## REQUIRED WORK
The required output is every line from the beginning of the entries below through the line that includes "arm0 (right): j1", copied exactly.

## THE DATA
*** Begin section ***

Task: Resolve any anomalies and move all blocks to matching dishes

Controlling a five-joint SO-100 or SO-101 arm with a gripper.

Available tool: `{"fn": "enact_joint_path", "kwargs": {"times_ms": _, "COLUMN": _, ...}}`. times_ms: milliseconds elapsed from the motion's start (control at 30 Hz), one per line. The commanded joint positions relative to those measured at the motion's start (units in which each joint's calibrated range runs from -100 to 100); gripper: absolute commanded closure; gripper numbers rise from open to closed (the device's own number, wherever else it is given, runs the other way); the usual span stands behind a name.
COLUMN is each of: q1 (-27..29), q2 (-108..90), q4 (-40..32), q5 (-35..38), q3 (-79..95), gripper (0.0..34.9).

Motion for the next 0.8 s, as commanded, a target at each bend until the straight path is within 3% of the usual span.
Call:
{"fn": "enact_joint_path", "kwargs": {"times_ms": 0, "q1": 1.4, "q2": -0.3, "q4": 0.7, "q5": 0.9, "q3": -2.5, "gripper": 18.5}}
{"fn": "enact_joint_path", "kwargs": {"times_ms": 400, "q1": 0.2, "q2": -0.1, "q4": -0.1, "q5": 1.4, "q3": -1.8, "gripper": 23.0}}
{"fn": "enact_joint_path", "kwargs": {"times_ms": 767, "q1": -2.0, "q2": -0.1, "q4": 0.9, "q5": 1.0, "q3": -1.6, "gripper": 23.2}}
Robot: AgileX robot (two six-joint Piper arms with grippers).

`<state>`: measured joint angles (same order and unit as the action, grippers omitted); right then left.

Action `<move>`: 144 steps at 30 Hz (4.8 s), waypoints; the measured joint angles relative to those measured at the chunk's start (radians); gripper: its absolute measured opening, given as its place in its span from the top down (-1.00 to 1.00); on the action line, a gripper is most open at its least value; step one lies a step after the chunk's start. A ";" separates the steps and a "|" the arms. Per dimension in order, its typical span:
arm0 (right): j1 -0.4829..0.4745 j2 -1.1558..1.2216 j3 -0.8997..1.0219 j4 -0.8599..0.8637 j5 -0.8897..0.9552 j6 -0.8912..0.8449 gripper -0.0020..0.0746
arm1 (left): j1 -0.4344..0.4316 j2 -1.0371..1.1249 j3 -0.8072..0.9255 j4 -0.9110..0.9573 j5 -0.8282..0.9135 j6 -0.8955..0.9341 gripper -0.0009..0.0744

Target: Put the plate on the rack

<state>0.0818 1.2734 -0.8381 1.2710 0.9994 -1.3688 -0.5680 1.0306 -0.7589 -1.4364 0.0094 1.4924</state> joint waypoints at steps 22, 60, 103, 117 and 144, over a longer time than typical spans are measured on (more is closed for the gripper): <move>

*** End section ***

## TASK SOLUTION
Task: Resolve any anomalies and move all blocks to matching dishes

Controlling a five-joint SO-100 or SO-101 arm with a gripper.

Available tool: `{"fn": "enact_joint_path", "kwargs": {"times_ms": _, "COLUMN": _, ...}}`. times_ms: milliseconds elapsed from the motion's start (control at 30 Hz), one per line. The commanded joint positions relative to those measured at the motion's start (units in which each joint's calibrated range runs from -100 to 100); gripper: absolute commanded closure; gripper numbers rise from open to closed (the device's own number, wherever else it is given, runs the other way); the usual span stands behind a name.
COLUMN is each of: q1 (-27..29), q2 (-108..90), q4 (-40..32), q5 (-35..38), q3 (-79..95), gripper (0.0..34.9).

Motion for the next 0.8 s, as commanded, a target at each bend until the straight path is within 3% of the usual span.
Call:
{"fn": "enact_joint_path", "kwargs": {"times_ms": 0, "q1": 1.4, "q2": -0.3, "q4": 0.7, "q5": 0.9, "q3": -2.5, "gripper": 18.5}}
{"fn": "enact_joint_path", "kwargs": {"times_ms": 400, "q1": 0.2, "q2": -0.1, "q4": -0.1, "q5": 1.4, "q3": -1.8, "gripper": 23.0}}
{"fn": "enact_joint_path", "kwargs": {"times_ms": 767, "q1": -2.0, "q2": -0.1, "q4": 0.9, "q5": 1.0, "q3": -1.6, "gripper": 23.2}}
Robot: AgileX robot (two six-joint Piper arms with grippers).

`<state>`: measured joint angles (same order and unit as the action, grippers omitted); right then left.

Action `<move>`: 144 steps at 30 Hz (4.8 s), waypoints; the measured joint angles relative to those measured at the chunk's start (radians); gripper: its absolute measured opening, given as its place in its span from the top down (-1.00 to 1.00); on the action line, a gripper is most open at its least value; step one lies a step after the chunk's start. A ";" separates the steps and a "|" the arms. Per dimension in order, its typical span:
arm0 (right): j1 -0.4829..0.4745 j2 -1.1558..1.2216 j3 -0.8997..1.0219 j4 -0.8599..0.8637 j5 -0.8897..0.9552 j6 -0.8912..0.8449 gripper -0.0020..0.0746

Nothing else is required to complete the exercise.